**STORED DATA**
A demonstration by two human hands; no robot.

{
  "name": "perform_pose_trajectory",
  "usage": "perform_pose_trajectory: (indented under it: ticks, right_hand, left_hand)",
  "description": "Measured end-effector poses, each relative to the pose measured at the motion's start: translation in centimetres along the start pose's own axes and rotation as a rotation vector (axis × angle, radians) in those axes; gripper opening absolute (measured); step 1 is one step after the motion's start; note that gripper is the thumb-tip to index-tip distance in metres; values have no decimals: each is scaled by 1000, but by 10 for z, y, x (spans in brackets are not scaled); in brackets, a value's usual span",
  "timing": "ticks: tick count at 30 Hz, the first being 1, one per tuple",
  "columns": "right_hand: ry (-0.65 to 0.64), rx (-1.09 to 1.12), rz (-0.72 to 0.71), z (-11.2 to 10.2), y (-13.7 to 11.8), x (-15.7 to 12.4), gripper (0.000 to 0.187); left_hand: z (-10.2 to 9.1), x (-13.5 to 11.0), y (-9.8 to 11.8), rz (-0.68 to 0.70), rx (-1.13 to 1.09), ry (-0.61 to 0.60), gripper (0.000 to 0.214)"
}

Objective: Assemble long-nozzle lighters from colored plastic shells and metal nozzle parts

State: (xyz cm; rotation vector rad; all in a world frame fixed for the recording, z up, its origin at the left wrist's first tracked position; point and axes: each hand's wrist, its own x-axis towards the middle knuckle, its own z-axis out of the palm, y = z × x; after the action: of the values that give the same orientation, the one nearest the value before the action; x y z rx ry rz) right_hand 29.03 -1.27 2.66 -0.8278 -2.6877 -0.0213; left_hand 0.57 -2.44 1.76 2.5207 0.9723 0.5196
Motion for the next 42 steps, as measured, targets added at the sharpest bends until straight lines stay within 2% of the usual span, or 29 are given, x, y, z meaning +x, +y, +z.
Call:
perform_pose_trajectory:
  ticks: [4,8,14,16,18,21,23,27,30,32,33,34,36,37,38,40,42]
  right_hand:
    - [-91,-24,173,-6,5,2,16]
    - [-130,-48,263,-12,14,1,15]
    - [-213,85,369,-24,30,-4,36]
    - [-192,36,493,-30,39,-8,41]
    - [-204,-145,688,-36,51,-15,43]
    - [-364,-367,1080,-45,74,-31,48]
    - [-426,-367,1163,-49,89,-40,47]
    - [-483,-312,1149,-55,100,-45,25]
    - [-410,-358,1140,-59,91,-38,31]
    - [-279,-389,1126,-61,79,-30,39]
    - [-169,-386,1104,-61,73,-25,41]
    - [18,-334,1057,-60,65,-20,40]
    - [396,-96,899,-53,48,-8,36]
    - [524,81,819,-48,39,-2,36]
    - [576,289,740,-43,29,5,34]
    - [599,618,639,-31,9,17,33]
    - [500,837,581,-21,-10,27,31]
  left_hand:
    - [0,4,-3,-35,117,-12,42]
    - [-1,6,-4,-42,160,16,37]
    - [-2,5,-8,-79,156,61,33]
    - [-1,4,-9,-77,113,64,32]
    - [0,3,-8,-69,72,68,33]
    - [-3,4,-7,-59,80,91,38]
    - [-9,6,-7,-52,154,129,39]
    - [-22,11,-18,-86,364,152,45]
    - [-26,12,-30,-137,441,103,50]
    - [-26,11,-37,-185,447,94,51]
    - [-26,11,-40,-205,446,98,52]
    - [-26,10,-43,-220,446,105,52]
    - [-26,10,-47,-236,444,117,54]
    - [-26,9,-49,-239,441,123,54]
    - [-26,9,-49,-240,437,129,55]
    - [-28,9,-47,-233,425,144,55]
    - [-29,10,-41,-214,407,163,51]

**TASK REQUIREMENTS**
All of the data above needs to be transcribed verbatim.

**WRITTEN RESPONSE**
A demonstration by two human hands; no robot.

{
  "name": "perform_pose_trajectory",
  "usage": "perform_pose_trajectory: (indented under it: ticks, right_hand, left_hand)",
  "description": "Measured end-effector poses, each relative to the pose measured at the motion's start: translation in centimetres along the start pose's own axes and rotation as a rotation vector (axis × angle, radians) in those axes; gripper opening absolute (measured); step 1 is one step after the motion's start; note that gripper is the thumb-tip to index-tip distance in metres; values have no decimals: each is scaled by 1000, but by 10 for z, y, x (spans in brackets are not scaled); in brackets, a value's usual span",
  "timing": "ticks: tick count at 30 Hz, the first being 1, one per tuple",
  "columns": "right_hand: ry (-0.65 to 0.64), rx (-1.09 to 1.12), rz (-0.72 to 0.71), z (-11.2 to 10.2), y (-13.7 to 11.8), x (-15.7 to 12.4), gripper (0.000 to 0.187); left_hand: z (-10.2 to 9.1), x (-13.5 to 11.0), y (-9.8 to 11.8), rz (-0.68 to 0.70), rx (-1.13 to 1.09), ry (-0.61 to 0.60), gripper (0.000 to 0.214)"
}

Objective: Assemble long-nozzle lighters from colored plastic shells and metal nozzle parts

State: (xyz cm; rotation vector rad; all in a world frame fixed for the recording, z up, its origin at the left wrist's first tracked position; point and axes: each hand's wrist, its own x-axis towards the middle knuckle, its own z-axis out of the palm, y = z × x; after the action: of the values that give the same orientation, the one nearest the value before the action; x y z rx ry rz) right_hand 29.03 -1.27 2.66 -0.8278 -2.6877 -0.0213; left_hand 0.57 -2.44 1.76 2.5207 0.9723 0.5196
Motion for the next 42 steps, as measured, targets added at the sharpest bends until straight lines stay within 2% of the usual span, or 29 are given, x, y, z meaning +x, +y, +z.
Call:
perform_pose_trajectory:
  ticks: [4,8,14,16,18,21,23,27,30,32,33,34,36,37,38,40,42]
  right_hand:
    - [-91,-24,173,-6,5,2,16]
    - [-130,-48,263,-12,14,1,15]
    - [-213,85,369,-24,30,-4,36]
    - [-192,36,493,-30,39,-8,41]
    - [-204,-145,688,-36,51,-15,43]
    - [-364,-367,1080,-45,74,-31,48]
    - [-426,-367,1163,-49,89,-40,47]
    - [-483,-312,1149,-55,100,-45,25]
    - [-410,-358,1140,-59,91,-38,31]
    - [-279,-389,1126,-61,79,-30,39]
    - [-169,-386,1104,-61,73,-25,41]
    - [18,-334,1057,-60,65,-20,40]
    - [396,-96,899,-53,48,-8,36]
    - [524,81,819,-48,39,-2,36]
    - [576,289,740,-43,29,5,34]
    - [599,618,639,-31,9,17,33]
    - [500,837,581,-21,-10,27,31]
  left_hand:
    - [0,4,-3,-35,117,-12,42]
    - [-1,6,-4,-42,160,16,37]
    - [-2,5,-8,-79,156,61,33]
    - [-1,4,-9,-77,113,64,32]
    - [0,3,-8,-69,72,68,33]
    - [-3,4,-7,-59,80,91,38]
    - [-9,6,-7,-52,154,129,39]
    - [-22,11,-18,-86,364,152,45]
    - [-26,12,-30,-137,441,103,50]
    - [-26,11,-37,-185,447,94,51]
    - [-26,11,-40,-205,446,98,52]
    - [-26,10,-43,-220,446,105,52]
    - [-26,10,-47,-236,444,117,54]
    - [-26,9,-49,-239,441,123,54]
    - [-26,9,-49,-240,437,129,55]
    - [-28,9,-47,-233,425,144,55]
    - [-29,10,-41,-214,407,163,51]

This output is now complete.